**TASK ITEM**
In the listing below, a line holding "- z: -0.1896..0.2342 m" and a line holding "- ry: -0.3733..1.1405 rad" mark the range. Retype both exactly, with all lines between them.

+ + +

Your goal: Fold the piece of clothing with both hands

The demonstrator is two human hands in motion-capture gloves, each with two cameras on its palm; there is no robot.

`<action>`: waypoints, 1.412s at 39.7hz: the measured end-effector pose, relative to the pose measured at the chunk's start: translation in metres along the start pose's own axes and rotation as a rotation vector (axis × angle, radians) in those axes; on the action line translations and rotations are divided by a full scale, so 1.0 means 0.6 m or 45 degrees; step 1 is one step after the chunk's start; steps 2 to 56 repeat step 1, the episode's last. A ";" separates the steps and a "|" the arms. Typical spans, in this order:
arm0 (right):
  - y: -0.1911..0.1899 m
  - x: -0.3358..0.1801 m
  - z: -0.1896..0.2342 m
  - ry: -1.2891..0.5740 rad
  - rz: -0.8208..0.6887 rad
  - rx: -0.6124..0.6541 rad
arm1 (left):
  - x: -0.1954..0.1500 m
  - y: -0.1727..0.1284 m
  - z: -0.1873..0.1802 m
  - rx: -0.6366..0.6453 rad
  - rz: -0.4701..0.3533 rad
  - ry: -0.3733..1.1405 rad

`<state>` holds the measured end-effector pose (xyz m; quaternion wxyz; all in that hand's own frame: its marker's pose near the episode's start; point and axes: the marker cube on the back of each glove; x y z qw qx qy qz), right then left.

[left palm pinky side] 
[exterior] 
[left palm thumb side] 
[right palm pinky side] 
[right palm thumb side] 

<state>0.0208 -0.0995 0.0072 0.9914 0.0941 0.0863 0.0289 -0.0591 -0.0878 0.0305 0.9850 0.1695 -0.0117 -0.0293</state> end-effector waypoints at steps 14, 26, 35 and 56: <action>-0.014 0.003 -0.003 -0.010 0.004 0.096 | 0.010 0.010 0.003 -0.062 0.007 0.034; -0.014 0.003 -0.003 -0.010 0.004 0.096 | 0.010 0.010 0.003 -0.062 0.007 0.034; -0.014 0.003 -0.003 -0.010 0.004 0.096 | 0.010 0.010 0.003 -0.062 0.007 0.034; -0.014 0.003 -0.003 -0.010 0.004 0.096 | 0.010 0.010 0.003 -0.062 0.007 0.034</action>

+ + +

**EXPECTED OUTPUT**
  - z: -0.1896..0.2342 m
  - ry: -1.2891..0.5740 rad
  - rz: -0.8208..0.6887 rad
  - rx: -0.6124..0.6541 rad
arm1 (left):
  - x: -0.1954..0.1500 m
  - y: -0.1727..0.1284 m
  - z: -0.1873..0.1802 m
  - rx: -0.6366..0.6453 rad
  - rz: -0.4701..0.3533 rad
  - ry: -0.3733..1.1405 rad

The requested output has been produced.